SOURCE RECORDS:
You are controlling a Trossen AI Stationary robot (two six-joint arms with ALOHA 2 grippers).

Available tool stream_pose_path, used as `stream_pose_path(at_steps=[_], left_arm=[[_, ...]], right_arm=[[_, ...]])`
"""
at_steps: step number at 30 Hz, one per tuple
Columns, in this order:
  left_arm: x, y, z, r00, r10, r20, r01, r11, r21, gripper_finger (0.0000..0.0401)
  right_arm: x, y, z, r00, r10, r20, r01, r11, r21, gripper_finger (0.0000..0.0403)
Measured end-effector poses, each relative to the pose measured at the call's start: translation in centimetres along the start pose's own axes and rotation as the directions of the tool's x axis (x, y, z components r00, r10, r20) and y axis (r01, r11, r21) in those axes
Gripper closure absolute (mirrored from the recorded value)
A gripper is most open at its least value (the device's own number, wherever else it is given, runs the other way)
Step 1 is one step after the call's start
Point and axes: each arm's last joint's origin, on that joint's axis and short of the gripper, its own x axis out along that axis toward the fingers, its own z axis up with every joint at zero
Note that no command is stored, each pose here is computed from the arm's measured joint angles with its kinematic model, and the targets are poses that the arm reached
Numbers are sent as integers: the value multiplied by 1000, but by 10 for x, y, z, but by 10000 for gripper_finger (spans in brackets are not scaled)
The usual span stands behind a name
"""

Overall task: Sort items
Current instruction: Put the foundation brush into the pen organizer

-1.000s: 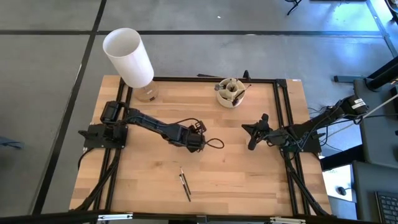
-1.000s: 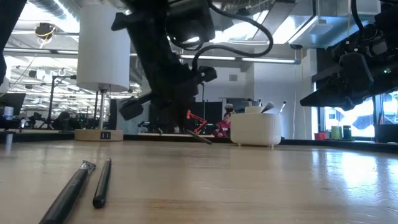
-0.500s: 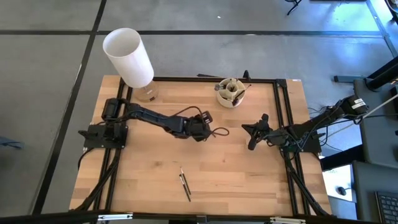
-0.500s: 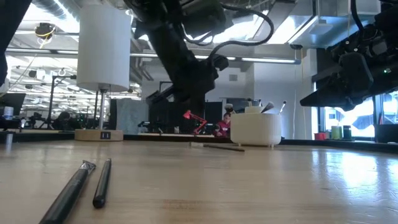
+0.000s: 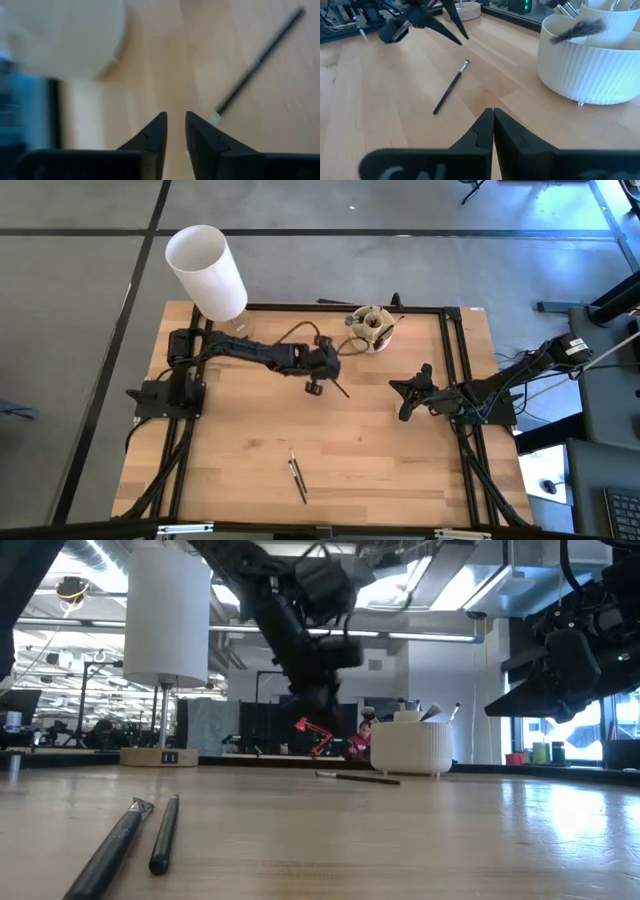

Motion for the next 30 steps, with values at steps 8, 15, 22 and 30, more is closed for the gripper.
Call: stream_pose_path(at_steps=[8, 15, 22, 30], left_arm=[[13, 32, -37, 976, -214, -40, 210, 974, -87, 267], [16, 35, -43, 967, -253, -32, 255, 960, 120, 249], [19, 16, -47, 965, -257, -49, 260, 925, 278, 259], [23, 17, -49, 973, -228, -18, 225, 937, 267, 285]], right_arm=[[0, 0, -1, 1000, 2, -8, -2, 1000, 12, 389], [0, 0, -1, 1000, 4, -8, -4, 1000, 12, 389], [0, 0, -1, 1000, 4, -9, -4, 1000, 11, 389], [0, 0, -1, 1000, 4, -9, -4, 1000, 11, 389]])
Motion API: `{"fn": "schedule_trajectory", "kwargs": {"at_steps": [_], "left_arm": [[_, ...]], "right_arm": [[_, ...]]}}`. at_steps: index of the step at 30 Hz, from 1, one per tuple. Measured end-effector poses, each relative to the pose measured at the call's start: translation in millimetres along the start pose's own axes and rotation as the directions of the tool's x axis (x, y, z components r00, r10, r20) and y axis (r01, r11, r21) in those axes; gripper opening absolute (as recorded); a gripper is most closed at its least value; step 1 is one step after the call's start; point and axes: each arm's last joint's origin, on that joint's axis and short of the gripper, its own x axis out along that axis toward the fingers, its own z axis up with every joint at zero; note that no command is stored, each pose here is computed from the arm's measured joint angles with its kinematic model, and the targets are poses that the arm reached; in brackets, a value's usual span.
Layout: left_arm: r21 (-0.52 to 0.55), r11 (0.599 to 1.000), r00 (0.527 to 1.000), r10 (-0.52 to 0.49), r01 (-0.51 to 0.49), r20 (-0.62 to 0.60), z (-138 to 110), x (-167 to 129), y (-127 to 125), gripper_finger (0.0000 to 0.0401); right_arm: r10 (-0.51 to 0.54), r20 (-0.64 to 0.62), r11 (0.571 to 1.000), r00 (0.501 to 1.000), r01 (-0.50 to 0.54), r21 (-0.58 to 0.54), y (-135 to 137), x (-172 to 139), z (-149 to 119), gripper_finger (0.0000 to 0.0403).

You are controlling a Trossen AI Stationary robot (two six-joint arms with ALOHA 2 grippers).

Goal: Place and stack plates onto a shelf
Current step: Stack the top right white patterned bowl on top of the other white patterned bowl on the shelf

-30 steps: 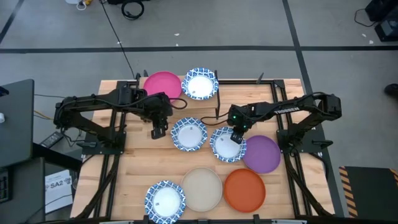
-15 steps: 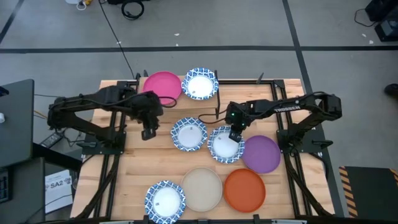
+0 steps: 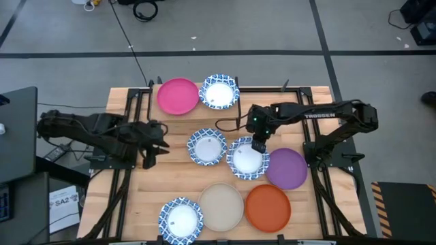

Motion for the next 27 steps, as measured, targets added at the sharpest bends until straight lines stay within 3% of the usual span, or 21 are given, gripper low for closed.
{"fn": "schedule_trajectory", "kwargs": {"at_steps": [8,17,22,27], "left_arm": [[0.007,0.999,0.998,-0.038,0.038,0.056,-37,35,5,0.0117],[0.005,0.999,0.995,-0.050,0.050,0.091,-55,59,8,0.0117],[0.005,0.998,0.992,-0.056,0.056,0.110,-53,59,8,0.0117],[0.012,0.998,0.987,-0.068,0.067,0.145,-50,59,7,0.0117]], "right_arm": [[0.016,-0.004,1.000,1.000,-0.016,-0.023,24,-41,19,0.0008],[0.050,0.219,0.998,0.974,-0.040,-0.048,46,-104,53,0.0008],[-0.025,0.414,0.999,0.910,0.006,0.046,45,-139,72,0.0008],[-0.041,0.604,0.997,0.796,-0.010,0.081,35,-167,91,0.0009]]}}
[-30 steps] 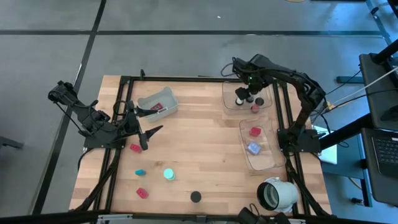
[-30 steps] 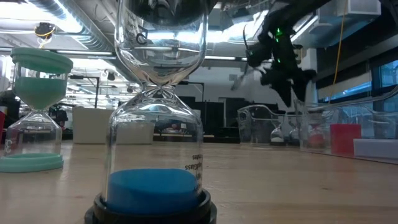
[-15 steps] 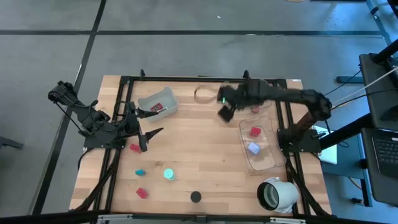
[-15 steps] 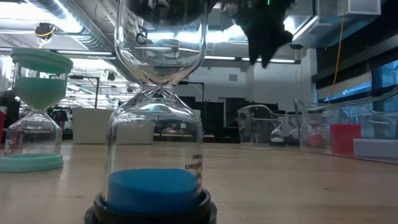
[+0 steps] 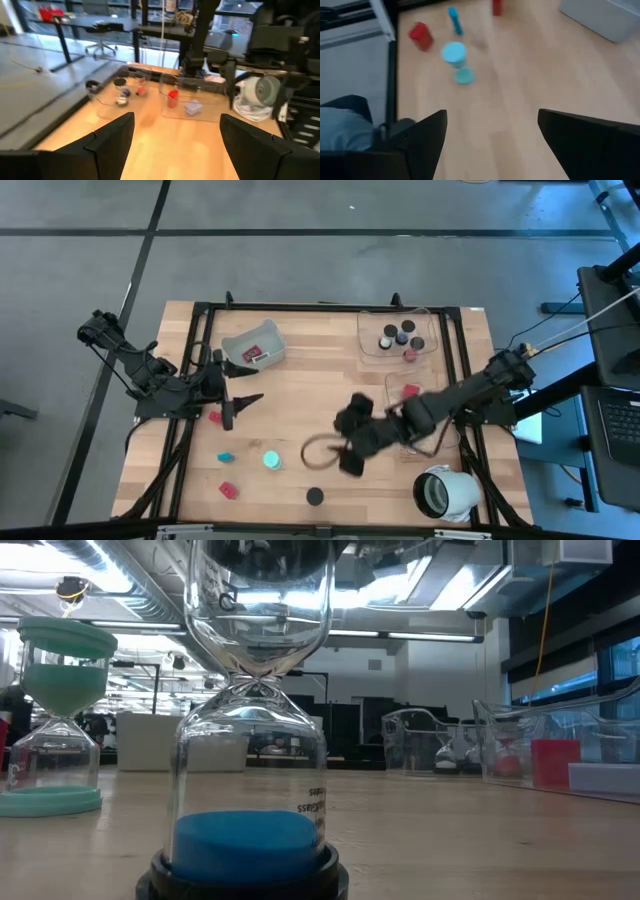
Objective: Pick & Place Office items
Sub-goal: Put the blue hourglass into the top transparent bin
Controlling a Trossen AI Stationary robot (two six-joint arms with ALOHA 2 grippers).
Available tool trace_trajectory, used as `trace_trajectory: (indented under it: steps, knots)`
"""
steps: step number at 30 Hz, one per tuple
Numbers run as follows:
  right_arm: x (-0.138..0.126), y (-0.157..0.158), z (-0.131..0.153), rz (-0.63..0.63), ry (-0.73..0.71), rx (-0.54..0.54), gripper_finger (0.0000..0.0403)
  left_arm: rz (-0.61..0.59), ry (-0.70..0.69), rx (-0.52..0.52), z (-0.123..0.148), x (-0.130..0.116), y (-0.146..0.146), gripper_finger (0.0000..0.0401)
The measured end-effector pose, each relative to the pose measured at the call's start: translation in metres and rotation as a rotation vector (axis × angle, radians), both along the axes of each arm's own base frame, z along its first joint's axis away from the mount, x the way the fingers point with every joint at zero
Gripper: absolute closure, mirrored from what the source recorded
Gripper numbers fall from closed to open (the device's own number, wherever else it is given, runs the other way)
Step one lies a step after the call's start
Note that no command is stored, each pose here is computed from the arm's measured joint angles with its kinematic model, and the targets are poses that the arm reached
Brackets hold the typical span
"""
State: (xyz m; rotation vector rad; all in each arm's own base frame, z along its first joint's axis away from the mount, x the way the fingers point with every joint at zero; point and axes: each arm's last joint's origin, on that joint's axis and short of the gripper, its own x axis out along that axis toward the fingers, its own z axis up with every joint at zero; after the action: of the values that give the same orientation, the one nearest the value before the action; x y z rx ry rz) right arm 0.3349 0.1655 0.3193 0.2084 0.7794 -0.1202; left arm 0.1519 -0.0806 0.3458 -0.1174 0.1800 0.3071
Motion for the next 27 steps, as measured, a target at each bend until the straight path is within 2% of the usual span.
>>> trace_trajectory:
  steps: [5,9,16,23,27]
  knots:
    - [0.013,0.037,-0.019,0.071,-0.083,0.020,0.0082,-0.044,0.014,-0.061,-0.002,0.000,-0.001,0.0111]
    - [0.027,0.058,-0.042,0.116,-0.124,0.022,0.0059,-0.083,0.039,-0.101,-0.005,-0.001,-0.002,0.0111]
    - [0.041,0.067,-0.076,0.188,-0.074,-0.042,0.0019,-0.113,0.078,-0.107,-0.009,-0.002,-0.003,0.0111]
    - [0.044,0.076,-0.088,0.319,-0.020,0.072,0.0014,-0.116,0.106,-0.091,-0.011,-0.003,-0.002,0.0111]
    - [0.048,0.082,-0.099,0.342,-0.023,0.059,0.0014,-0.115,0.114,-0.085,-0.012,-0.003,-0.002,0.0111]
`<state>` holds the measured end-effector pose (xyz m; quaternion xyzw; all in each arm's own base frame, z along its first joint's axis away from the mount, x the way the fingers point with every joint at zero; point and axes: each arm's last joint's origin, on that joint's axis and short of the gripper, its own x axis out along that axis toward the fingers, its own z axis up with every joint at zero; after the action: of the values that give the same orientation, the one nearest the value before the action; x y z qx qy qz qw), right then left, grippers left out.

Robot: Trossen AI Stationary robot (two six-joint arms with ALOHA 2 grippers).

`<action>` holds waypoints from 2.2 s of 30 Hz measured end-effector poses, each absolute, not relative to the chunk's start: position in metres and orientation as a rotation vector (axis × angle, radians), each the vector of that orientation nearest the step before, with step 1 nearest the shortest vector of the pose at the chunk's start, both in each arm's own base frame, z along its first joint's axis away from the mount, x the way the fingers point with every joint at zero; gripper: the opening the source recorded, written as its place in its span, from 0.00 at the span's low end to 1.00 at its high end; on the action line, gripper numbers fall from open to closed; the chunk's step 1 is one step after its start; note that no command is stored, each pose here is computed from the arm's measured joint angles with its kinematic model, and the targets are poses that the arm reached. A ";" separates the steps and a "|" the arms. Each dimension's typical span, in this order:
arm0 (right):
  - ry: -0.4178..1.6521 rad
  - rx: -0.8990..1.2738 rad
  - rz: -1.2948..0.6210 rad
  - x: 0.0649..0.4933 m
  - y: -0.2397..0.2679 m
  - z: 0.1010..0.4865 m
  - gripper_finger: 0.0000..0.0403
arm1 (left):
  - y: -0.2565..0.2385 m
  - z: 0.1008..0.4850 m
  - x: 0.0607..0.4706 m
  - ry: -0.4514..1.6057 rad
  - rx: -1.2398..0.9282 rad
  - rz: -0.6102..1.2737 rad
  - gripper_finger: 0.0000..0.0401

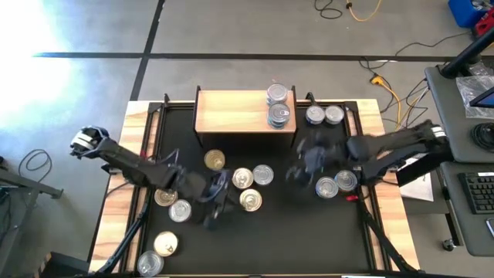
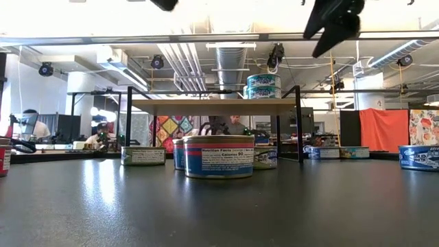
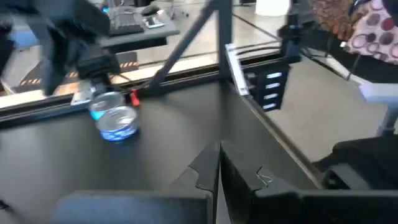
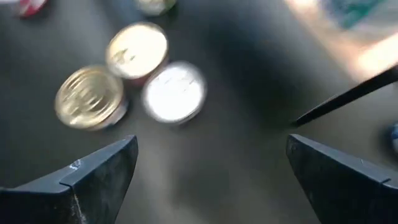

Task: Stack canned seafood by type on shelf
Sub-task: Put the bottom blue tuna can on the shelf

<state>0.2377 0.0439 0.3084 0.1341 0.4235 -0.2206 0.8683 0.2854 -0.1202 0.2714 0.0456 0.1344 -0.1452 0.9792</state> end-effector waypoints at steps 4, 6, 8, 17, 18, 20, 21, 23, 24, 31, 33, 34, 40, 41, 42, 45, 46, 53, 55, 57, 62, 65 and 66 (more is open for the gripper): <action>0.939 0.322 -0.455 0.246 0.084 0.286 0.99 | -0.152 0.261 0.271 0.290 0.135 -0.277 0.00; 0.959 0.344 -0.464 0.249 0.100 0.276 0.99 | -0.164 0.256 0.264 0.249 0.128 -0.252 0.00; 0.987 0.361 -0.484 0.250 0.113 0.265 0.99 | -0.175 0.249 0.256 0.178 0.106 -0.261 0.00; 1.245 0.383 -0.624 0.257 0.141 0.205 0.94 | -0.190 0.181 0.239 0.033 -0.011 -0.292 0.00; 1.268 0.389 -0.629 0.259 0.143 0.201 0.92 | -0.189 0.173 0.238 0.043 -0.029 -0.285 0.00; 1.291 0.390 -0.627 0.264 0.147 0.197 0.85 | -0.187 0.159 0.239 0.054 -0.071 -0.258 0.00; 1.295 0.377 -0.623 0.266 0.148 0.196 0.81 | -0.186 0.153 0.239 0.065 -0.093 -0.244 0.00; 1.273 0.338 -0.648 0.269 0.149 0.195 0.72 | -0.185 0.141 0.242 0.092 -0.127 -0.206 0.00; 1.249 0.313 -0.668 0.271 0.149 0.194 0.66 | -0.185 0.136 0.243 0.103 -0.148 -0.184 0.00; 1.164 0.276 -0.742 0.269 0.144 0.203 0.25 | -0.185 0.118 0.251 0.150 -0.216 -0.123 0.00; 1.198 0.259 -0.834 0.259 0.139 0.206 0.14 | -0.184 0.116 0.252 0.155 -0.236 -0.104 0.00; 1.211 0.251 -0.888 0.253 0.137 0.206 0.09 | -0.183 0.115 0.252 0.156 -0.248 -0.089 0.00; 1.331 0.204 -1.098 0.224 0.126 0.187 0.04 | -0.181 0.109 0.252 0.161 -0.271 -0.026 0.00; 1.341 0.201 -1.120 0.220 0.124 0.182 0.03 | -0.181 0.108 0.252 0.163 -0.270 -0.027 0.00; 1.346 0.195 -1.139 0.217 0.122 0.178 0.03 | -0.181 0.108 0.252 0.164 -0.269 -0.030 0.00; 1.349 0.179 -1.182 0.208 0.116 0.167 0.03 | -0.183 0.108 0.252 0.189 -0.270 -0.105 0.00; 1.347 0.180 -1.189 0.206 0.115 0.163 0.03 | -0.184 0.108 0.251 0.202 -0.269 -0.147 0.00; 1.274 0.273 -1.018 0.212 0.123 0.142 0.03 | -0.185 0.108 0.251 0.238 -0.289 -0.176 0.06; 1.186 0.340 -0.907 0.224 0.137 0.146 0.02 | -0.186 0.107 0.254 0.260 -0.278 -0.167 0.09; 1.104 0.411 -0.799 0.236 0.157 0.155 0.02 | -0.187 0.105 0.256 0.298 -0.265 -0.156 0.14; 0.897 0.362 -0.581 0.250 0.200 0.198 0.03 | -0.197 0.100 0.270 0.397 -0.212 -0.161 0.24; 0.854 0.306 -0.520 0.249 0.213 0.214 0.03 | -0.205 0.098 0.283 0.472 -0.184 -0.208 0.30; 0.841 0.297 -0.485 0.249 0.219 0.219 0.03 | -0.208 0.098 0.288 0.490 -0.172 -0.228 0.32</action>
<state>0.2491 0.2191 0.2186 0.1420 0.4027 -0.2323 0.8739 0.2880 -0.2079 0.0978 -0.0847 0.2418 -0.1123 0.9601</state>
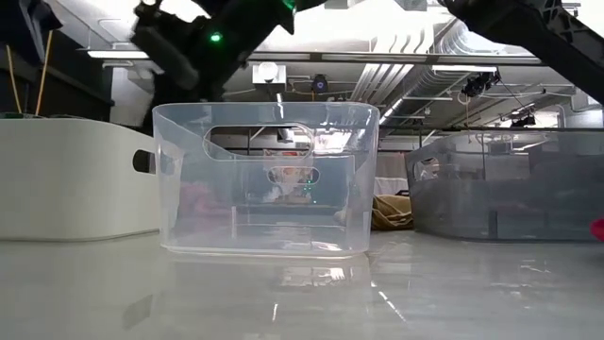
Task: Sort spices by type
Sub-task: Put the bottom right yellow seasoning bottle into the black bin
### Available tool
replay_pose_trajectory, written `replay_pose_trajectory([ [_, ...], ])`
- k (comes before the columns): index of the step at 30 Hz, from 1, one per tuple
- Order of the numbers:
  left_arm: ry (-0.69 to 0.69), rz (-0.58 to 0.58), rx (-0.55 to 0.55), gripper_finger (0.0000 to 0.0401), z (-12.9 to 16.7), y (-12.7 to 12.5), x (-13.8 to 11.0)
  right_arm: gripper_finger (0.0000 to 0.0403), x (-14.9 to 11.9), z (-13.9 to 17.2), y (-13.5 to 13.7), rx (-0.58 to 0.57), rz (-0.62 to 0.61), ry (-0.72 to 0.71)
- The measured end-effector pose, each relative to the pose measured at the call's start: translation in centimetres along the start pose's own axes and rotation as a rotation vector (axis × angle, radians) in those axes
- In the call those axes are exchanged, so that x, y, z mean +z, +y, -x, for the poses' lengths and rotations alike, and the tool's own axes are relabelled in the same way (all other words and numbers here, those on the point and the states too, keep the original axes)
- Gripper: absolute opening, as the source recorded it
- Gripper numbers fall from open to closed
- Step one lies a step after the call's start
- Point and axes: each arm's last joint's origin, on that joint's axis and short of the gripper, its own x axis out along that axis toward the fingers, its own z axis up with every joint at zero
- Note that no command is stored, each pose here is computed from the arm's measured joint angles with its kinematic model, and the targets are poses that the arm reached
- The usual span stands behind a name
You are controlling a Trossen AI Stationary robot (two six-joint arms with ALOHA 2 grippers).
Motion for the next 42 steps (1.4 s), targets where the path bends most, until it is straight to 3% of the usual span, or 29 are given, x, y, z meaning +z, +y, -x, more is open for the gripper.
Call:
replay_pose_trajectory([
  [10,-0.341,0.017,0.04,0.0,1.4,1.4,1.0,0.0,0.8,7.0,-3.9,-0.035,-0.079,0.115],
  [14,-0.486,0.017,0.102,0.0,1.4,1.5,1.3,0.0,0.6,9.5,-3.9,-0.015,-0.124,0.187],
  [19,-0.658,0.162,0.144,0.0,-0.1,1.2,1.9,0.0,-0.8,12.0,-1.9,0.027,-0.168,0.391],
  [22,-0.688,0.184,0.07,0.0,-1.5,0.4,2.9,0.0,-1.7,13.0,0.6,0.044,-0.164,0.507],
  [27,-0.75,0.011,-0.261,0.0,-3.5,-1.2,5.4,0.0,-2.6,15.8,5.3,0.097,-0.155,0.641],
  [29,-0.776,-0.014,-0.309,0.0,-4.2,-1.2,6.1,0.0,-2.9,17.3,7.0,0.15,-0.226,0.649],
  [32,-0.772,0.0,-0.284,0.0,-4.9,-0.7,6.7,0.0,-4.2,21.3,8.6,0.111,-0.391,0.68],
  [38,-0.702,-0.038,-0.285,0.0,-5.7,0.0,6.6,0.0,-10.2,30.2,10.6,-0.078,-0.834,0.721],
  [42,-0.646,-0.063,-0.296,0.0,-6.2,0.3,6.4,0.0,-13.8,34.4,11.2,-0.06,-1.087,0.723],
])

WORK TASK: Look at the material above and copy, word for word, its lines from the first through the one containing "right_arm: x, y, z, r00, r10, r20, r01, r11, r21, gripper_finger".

RESULT:
You are controlling a Trossen AI Stationary robot (two six-joint arms with ALOHA 2 grippers).

Available tool stream_pose_path, used as `stream_pose_path(at_steps=[_], left_arm=[[_, ...]], right_arm=[[_, ...]])`
"""
at_steps: step number at 30 Hz, one per tuple
Columns, in this order:
  left_arm: x, y, z, r00, r10, r20, r01, r11, r21, gripper_finger (0.0000..0.0401)
  right_arm: x, y, z, r00, r10, r20, r01, r11, r21, gripper_finger (0.0000..0.0403)

That completes the answer, and no more is expected.